Asset transfer instead of stock transfer: The foreign entity could contribute assets (rather than equity) directly to the U.S. corporation in a transaction qualifying under Sec. 351. Again, this permits issuance of stock for property rather than stock for stock. However, foreign legal and tax consequences, as well as other disruptions (such as dealing with the transfers of contracts), must be carefully evaluated.
Issue additional stock for something other than stock: While the stock issued for foreign stock is not eligible for QSBS benefits, newly issued stock can be. For example, stock issued by U.S. Holdco as a grant to a founder for services does not suffer from the same stock-for-stock problem, notwithstanding that it is held by the same person as other stock not eligible for QSBS benefits.

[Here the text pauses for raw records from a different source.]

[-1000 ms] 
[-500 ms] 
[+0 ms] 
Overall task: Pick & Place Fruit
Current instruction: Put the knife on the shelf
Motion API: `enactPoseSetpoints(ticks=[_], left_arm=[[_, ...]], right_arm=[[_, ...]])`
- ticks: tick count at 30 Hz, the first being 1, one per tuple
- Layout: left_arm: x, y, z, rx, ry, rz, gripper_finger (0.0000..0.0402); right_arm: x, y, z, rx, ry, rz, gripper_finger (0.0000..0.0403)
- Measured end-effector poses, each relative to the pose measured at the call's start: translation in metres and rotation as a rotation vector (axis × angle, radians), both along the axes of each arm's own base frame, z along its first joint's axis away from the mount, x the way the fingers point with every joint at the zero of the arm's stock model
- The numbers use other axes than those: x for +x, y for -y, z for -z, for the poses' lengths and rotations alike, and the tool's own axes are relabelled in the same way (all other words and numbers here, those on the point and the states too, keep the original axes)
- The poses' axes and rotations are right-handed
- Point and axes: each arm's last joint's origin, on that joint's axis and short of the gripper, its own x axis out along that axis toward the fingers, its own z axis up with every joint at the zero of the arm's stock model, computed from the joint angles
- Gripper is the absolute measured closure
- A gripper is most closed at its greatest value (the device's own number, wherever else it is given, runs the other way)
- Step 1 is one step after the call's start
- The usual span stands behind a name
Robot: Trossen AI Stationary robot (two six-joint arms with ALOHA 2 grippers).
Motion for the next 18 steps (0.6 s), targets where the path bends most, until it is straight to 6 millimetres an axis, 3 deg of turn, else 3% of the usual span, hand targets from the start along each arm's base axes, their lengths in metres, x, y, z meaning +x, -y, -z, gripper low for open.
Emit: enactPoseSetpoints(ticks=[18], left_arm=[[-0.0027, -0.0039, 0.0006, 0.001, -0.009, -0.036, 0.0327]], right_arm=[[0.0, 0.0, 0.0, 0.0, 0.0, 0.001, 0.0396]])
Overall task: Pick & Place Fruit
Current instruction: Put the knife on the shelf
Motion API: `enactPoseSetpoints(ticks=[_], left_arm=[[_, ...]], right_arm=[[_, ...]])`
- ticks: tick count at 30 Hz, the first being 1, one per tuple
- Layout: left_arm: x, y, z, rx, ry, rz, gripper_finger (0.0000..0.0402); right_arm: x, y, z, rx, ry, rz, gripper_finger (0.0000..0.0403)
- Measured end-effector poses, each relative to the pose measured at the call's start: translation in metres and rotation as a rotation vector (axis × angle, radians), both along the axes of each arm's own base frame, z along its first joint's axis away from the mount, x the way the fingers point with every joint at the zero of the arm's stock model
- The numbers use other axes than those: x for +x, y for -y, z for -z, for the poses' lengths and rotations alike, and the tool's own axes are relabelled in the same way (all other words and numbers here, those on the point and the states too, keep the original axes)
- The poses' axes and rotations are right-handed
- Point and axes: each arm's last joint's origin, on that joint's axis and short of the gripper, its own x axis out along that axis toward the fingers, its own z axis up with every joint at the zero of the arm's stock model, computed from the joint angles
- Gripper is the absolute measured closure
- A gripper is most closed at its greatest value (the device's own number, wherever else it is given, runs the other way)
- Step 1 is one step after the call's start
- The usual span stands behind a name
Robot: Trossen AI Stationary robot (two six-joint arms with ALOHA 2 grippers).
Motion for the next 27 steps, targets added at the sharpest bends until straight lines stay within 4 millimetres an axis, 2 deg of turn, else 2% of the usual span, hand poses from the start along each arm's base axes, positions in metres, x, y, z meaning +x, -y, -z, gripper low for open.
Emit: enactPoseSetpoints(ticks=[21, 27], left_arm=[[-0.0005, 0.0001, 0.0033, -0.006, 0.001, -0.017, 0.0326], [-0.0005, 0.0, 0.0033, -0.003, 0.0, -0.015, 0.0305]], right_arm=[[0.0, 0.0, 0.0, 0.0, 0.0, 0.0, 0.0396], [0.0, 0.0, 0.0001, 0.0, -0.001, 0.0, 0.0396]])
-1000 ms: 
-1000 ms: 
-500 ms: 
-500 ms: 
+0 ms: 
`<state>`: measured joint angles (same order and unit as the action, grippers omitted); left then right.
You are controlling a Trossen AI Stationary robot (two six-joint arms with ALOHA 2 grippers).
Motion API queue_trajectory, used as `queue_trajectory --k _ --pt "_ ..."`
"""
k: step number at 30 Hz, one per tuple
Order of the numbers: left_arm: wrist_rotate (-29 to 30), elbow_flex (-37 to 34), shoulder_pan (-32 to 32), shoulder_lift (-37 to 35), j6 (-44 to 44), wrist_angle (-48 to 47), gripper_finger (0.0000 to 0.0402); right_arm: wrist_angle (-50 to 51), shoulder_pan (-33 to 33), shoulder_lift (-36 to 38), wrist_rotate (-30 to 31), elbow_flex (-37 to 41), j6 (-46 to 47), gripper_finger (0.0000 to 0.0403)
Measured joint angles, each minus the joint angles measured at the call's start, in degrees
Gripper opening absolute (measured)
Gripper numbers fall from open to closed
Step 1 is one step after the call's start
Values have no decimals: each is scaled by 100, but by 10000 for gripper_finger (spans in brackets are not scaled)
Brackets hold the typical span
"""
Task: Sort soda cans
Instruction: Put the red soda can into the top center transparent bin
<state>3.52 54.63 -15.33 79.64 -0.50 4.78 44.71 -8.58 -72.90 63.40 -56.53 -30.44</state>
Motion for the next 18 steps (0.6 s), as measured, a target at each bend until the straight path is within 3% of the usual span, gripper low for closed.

Incorporate the U.S. entity from the outset: Where possible, starting with a U.S. C corporation may be the cleanest way to ensure eligibility for Sec. 1202 from Day 1. For venture-backed startups or intellectual property–heavy businesses, this can be a key consideration in initial formation decisions.
Plan before restructuring
Sec. 1202 offers a remarkably valuable tax benefit, but following its requirements is necessary to get that benefit. Structuring matters — and a common cross-border reorganization can doom QSBS treatment before the holding period for the requisite number of years even begins. Advisers must take care when foreign equity is involved, particularly when shares of a U.S. corporation are issued for other stock. With thoughtful planning — ideally in advance of the initial restructuring — these pitfalls can be understood and, hopefully, avoided.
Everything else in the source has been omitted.